What Is Docker? What Is Sandboxing?

New to Docker? No problem. Here's what you need to know in plain English.

When you install software normally, it puts files all over your computer — in your system folders, your home directory, your startup scripts. If something goes wrong, it can be messy to clean up. And if the software has a bug or does something unexpected, it can affect other programs on your machine.
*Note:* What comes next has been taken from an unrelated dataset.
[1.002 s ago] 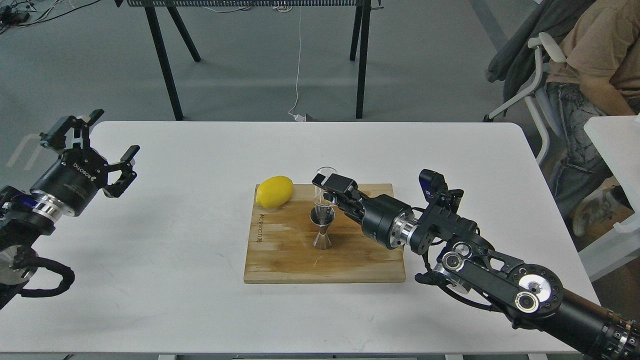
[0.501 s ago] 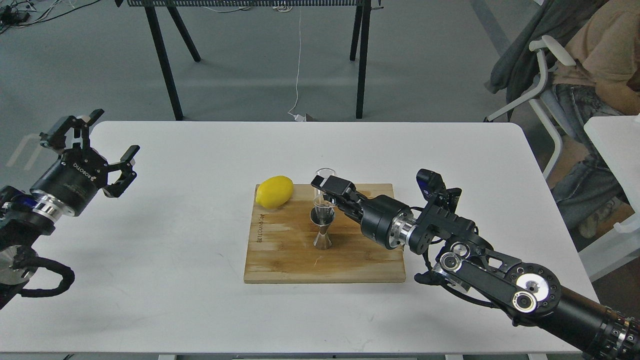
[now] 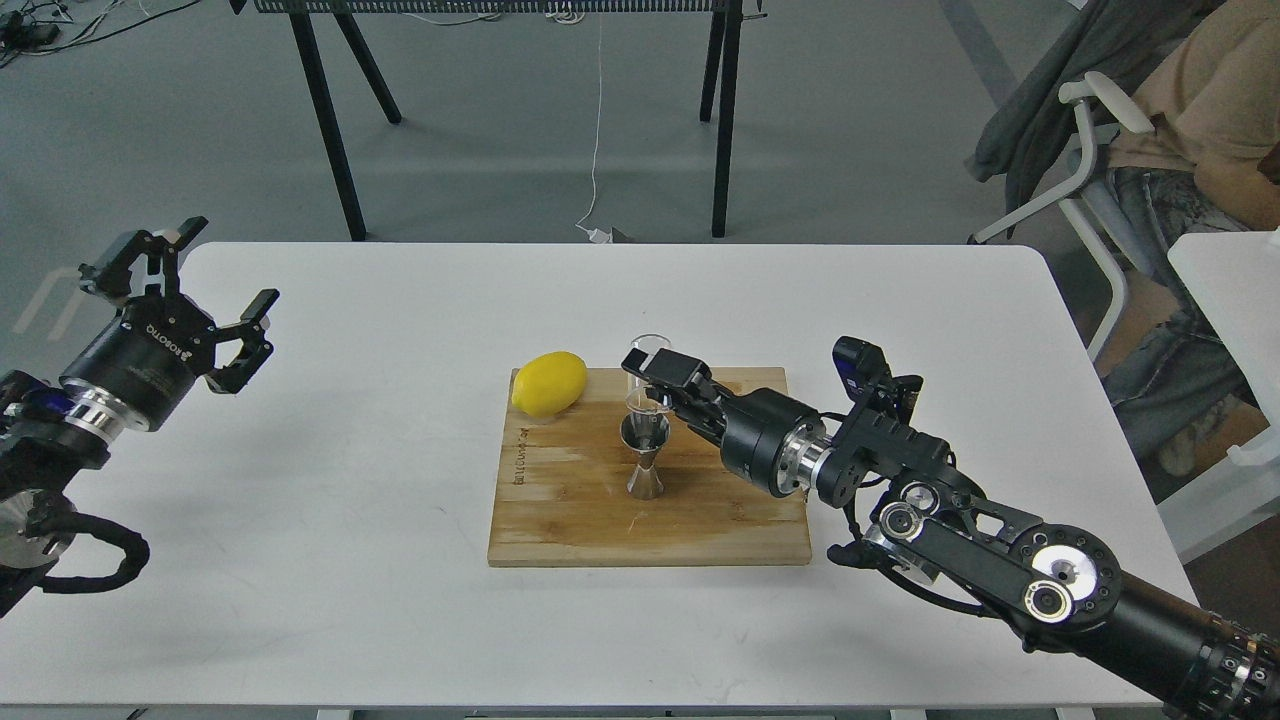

Docker solves this by creating a container — a self-contained, isolated box where your software runs. The software inside the container can't see or touch anything on your computer that you haven't explicitly shared with it.

Think of it like a shipping container on a cargo ship

A shipping container is a sealed, standardized box. You can put anything inside it — furniture, electronics, food — and it loads onto any ship the same way, travels safely, and gets unloaded cleanly. The contents don't mix with other cargo, and if something leaks inside the container, it stays inside the container. Docker containers work exactly like this for software.

Sandboxing is the practice of running software in an isolated environment — a "sandbox" where it can only play with what you give it. For an AI agent like OpenClaw that can browse the web, read files, and run automations, sandboxing adds an important safety layer: even if something goes wrong, the damage is contained.

Why Run OpenClaw in Docker?

Docker isn't just for developers. Here are real benefits for any OpenClaw user.

Safer automation

OpenClaw can execute code and access files. Running it in Docker means it can only access the folders you explicitly share — nothing else on your system is reachable.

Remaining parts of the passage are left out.